Task goal -> Return copies of the lines below that mention "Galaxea".

Provided records ->
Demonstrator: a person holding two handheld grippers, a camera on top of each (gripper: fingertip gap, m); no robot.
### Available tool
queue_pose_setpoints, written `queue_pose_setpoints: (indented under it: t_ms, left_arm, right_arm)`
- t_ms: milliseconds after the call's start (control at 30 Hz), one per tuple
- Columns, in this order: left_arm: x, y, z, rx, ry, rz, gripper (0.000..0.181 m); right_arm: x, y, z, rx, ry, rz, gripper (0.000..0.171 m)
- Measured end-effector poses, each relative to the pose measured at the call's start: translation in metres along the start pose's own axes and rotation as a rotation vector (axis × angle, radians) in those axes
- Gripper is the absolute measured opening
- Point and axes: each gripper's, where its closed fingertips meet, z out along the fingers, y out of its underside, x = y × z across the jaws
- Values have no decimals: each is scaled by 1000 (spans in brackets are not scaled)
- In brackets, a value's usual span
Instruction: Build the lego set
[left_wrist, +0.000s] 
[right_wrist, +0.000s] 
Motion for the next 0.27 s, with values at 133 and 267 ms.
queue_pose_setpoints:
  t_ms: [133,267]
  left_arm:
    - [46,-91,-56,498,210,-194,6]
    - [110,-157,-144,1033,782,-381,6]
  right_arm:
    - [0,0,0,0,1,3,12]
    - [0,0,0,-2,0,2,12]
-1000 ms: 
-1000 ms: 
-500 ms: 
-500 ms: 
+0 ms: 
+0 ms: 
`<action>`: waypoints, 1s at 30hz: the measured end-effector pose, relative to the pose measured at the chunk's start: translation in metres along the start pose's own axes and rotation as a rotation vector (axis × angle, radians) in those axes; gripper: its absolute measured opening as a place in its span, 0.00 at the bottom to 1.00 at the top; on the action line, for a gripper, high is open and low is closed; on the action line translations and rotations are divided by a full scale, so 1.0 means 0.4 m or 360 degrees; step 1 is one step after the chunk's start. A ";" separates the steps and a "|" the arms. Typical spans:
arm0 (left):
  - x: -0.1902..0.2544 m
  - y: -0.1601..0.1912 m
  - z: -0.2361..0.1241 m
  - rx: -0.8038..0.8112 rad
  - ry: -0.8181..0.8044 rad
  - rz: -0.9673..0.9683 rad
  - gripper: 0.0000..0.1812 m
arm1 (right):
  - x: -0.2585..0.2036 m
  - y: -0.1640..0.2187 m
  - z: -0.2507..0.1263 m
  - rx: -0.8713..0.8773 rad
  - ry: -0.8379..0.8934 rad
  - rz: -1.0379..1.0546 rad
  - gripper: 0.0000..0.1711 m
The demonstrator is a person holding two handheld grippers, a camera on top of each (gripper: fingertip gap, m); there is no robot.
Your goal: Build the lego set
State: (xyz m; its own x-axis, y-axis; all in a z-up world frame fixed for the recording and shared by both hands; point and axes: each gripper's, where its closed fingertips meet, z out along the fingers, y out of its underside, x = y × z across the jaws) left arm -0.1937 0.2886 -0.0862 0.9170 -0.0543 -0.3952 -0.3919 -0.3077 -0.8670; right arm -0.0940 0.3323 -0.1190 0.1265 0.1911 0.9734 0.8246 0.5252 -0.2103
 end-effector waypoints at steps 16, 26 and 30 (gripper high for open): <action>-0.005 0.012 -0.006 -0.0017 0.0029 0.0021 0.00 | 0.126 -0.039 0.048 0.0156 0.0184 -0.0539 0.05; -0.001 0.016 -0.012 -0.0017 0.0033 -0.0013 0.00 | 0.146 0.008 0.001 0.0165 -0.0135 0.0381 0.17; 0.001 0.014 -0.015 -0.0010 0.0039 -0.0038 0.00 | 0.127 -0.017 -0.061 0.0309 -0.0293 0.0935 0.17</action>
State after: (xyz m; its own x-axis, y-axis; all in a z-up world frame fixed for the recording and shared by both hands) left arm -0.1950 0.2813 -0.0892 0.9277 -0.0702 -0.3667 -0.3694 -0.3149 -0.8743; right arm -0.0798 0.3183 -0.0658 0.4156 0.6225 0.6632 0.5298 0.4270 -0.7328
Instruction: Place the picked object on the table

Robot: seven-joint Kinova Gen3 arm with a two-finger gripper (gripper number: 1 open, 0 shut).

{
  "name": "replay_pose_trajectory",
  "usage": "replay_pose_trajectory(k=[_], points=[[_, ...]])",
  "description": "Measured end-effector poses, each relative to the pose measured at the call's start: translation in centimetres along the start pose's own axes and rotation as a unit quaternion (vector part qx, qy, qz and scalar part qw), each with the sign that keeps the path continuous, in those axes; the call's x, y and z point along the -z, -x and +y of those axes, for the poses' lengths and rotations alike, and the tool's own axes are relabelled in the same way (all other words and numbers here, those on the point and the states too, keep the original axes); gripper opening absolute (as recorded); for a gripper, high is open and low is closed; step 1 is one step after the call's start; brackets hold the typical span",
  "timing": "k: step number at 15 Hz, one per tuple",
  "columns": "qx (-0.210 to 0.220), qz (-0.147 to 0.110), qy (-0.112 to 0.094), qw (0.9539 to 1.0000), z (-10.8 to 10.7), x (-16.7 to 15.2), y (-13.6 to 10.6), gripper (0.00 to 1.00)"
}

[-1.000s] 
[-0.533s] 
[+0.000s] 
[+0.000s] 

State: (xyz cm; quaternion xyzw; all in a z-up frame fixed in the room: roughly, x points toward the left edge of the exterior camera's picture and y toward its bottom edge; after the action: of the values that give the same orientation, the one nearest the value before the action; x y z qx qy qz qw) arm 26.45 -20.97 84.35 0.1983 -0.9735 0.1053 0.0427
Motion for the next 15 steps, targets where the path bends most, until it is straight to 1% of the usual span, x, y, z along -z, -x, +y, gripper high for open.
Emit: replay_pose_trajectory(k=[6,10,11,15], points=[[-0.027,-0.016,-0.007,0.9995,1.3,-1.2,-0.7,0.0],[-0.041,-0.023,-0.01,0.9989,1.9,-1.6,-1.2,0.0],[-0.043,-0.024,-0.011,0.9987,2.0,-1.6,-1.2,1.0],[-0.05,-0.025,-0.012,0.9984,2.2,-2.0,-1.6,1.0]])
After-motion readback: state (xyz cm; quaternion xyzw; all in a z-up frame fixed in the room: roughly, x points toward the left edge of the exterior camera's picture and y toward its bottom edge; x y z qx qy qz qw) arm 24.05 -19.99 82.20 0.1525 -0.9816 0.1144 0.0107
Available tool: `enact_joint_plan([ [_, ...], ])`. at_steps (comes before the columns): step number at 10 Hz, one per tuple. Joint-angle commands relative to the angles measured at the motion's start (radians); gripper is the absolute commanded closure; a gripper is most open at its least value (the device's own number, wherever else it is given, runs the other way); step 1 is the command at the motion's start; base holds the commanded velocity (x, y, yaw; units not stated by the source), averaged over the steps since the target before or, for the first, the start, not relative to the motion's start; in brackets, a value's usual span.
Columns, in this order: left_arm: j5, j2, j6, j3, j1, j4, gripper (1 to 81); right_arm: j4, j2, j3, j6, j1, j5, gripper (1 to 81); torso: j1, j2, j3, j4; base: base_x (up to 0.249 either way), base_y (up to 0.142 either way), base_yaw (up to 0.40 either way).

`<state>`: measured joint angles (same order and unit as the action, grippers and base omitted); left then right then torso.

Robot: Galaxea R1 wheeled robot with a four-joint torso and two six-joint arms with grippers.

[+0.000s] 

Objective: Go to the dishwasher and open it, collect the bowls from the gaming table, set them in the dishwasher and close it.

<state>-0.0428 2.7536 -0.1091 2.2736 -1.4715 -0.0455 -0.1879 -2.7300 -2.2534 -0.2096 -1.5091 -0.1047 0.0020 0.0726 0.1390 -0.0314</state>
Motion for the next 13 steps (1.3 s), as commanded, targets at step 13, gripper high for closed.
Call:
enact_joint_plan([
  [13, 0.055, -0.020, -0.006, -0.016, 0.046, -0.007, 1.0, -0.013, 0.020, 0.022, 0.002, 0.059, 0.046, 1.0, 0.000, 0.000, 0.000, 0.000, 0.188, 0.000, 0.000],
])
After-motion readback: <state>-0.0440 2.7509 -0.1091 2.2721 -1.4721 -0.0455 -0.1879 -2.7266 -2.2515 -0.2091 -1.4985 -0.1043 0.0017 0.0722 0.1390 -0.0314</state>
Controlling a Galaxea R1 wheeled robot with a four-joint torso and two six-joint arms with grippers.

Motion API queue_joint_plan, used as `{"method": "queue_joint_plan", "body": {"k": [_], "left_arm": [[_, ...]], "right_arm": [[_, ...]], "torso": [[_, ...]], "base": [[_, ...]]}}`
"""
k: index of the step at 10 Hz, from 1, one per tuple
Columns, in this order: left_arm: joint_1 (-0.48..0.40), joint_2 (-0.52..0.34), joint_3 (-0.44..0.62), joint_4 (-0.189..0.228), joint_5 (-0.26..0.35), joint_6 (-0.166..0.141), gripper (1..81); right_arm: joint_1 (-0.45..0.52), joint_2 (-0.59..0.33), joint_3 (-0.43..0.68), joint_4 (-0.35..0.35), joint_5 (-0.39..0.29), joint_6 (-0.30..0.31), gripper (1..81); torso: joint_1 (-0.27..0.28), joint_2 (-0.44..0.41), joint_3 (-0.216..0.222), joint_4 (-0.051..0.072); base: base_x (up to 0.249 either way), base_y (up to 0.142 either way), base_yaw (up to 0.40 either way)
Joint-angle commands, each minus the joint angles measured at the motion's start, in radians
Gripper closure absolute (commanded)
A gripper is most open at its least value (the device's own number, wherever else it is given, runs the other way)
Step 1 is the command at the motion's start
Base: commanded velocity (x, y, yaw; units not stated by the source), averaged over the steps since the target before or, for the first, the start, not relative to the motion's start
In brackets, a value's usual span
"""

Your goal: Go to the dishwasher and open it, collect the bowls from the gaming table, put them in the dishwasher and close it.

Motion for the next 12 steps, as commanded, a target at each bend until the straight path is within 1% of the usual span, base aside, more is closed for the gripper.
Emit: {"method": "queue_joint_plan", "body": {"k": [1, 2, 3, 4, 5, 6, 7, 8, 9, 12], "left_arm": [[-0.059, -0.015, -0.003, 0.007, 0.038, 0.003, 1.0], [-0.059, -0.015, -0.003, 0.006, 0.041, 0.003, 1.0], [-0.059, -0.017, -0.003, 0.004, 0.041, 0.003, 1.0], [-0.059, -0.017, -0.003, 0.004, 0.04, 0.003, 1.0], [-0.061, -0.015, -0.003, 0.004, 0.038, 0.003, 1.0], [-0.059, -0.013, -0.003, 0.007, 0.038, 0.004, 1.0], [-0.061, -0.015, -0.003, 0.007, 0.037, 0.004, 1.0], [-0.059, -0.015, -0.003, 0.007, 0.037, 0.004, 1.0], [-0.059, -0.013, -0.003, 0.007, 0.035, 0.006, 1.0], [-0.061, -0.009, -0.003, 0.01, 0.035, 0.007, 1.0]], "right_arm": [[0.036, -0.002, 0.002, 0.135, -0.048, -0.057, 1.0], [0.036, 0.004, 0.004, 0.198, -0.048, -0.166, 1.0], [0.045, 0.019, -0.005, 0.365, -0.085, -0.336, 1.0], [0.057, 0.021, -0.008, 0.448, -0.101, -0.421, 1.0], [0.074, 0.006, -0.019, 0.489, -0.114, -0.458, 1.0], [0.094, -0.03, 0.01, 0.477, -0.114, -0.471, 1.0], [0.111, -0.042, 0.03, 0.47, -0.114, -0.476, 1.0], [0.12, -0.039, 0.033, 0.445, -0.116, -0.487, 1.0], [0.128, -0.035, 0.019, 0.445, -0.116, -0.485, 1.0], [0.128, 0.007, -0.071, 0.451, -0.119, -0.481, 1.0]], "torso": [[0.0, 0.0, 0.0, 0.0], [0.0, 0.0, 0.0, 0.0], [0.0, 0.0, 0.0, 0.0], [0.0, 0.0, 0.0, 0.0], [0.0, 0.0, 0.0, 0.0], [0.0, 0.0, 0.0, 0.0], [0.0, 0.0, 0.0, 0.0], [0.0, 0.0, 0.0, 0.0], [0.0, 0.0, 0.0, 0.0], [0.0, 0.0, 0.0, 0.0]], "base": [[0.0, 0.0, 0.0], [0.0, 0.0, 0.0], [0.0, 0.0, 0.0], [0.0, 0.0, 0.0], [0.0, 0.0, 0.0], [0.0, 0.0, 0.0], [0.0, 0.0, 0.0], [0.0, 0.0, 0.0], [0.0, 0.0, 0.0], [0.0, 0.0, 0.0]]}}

Written response ->
Robot: Galaxea R1 wheeled robot with a four-joint torso and two six-joint arms with grippers.
Controlling a Galaxea R1 wheeled robot with a four-joint torso and two six-joint arms with grippers.

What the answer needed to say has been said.